Below are entries; output exactly the lines from the one with "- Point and" to the one with "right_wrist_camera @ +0", both included, and nothing else.

Given information Start Marker

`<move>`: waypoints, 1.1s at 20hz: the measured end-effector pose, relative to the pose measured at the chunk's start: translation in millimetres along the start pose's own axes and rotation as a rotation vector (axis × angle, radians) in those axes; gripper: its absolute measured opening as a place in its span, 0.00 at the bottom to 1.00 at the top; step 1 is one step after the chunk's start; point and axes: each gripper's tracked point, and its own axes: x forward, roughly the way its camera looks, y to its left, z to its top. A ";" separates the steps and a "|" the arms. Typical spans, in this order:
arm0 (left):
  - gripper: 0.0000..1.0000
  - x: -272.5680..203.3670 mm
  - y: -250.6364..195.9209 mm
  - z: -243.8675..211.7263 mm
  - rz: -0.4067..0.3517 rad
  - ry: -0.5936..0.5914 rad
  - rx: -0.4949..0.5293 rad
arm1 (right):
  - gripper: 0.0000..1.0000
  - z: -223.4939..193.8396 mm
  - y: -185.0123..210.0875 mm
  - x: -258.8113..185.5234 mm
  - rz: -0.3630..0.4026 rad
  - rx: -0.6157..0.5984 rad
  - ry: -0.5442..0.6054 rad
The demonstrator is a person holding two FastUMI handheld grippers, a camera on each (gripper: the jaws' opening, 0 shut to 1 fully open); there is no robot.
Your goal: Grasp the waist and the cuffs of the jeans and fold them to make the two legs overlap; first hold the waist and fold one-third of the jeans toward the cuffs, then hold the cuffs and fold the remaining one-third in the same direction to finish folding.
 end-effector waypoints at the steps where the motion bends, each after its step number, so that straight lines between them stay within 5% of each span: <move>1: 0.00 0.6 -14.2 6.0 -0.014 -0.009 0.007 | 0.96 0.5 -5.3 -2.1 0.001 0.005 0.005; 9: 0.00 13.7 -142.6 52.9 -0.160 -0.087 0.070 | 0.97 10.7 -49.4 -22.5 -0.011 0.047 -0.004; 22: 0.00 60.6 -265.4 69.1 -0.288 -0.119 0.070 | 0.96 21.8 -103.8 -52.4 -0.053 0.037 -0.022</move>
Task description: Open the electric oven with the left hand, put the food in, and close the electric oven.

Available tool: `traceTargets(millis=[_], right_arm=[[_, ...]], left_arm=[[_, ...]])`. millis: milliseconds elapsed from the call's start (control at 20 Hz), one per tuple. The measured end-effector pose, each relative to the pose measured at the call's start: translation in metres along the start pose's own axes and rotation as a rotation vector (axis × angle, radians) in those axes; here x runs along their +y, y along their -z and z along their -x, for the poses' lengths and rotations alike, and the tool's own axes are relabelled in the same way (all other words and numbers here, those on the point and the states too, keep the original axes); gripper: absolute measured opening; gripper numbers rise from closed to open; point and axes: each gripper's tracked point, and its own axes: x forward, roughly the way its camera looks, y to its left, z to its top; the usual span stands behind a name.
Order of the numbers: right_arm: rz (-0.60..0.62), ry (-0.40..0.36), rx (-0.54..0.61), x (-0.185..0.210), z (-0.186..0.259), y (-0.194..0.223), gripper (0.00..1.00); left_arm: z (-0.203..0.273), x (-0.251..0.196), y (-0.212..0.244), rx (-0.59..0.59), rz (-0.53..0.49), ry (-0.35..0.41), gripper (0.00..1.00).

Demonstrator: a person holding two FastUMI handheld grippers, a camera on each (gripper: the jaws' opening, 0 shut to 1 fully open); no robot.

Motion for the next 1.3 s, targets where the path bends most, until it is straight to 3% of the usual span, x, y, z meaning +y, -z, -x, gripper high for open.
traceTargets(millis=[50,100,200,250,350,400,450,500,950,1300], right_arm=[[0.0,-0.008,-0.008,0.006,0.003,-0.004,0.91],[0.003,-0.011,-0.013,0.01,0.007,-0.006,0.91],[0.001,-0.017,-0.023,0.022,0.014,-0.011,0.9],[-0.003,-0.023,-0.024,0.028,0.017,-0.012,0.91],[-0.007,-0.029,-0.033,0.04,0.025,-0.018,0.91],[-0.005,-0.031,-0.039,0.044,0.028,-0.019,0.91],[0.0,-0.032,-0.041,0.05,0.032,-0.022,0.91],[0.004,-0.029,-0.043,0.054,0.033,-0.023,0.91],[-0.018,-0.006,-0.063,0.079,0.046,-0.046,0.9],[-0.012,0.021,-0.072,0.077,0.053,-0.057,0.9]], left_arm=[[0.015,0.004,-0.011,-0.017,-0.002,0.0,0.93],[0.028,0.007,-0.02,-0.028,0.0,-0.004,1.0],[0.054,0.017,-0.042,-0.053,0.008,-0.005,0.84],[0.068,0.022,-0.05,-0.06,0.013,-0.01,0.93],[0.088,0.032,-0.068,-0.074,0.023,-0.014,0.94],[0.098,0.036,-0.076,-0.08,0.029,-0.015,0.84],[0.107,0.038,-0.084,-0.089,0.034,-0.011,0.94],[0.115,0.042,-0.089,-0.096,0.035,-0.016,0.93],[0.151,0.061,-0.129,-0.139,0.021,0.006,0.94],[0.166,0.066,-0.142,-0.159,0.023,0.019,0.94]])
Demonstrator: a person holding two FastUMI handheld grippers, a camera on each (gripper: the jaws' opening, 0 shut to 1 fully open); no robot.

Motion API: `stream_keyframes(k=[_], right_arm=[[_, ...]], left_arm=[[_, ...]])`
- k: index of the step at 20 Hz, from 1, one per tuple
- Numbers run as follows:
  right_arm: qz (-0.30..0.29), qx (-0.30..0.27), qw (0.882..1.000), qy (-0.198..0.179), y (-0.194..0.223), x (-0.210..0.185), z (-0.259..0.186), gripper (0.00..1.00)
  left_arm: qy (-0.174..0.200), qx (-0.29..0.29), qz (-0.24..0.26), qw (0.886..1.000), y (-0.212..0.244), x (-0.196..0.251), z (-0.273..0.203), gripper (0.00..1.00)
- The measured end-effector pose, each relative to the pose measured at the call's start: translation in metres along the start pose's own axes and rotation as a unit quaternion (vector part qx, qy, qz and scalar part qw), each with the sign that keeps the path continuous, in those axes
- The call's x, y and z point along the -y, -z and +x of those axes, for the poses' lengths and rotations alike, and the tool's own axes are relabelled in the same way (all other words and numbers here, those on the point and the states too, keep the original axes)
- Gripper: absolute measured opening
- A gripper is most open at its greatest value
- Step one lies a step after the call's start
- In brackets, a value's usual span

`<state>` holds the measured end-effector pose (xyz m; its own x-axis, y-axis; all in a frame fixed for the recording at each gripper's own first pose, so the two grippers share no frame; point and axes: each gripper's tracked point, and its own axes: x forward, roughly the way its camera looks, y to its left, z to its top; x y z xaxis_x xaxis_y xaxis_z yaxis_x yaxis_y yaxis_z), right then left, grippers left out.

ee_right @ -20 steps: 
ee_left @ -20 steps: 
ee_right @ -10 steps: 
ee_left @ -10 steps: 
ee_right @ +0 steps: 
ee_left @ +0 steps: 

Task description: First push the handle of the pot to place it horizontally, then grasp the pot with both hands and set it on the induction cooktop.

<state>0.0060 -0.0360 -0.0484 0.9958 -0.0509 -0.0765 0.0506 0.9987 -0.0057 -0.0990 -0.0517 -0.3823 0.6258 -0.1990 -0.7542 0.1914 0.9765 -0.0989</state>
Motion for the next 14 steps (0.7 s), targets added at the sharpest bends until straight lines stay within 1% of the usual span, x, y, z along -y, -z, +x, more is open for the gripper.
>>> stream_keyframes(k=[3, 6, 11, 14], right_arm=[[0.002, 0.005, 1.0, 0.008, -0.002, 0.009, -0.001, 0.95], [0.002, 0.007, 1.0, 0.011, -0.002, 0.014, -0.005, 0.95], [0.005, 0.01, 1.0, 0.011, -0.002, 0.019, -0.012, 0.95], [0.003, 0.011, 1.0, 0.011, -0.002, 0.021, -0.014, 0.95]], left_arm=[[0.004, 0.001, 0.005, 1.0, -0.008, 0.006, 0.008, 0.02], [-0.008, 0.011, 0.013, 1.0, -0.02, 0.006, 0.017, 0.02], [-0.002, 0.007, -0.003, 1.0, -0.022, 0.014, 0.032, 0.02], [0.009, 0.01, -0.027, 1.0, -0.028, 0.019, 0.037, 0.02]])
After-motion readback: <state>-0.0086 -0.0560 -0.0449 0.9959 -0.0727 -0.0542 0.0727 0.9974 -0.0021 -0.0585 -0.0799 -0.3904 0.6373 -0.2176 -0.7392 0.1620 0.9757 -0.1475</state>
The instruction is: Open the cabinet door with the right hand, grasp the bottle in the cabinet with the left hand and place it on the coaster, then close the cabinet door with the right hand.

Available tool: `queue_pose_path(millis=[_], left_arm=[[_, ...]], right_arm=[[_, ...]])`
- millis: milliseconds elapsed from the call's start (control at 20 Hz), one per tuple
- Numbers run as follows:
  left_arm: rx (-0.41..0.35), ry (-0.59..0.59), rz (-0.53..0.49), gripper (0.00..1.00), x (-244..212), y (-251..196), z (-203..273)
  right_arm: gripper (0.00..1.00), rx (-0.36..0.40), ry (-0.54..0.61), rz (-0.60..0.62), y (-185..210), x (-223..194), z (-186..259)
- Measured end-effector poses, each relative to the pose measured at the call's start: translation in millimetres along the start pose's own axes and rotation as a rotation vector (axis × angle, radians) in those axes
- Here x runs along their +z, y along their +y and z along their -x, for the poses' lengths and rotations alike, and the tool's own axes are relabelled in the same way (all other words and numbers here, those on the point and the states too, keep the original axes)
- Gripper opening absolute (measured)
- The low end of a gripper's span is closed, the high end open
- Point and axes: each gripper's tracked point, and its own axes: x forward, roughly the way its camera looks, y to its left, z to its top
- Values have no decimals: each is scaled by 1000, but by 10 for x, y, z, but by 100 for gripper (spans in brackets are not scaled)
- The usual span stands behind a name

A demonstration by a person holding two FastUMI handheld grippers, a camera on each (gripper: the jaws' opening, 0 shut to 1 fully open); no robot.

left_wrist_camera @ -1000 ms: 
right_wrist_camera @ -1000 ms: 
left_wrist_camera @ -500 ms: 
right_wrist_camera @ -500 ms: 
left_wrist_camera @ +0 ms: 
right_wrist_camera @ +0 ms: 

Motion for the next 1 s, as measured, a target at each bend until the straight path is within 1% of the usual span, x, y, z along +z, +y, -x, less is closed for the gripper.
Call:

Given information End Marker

# Expected output:
- Point and axes: each gripper's tracked point, and its own axes: x forward, roughly the way its camera looks, y to its left, z to its top
- Values have no decimals: each is scaled by 1000, but by 10 for x, y, z, but by 100 for gripper (spans in brackets are not scaled)
- The usual span stands behind a name

A demonstration by a person holding two FastUMI handheld grippers, a camera on each (gripper: the jaws' opening, 0 shut to 1 fully open); no robot.

left_wrist_camera @ -1000 ms: 
right_wrist_camera @ -1000 ms: 
left_wrist_camera @ -500 ms: 
right_wrist_camera @ -500 ms: 
left_wrist_camera @ +0 ms: 
right_wrist_camera @ +0 ms: 

No more work is needed on this answer.